• _EXERCISE_
Read the lines below, and copy any that contain the string "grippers".

• _RECORDED DATA_
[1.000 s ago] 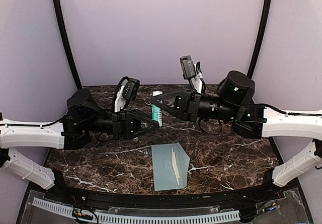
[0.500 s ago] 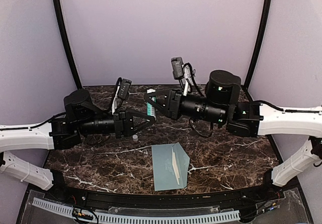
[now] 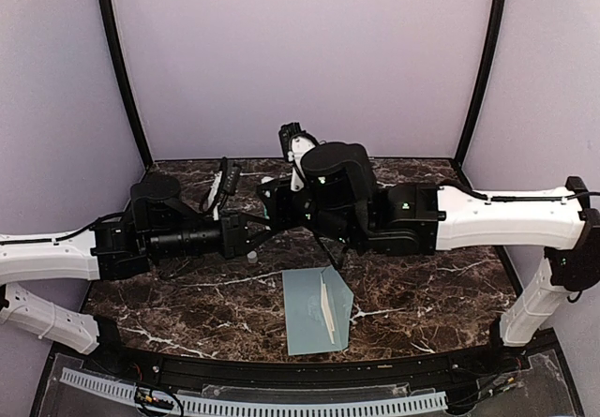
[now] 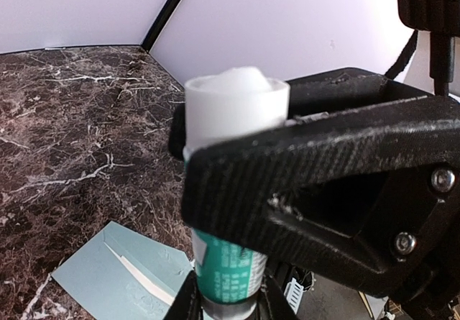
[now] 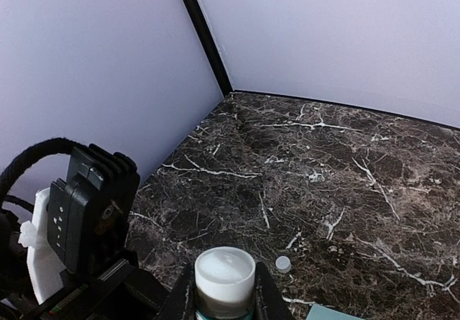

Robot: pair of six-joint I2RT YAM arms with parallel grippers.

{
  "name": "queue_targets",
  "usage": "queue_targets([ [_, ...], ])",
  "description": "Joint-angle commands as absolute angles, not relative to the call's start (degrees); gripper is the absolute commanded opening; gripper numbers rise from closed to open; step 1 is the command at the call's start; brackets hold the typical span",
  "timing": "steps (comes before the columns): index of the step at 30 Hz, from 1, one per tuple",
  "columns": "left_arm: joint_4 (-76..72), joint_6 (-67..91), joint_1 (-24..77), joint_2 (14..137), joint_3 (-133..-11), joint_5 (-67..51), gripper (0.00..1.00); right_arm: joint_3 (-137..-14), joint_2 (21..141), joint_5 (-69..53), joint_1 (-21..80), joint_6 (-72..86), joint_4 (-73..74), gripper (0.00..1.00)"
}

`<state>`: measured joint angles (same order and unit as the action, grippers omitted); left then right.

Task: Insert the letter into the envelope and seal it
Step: Unscrew the solid glue.

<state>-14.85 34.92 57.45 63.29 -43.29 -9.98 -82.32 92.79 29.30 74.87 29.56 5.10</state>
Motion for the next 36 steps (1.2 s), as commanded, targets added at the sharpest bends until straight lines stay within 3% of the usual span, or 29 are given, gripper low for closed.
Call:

• _EXERCISE ANSWER_
Robot: pair of six-joint I2RT YAM arms with parallel grippers.
`<state>`: measured joint angles (same order and unit as the action, grippers omitted); left then right.

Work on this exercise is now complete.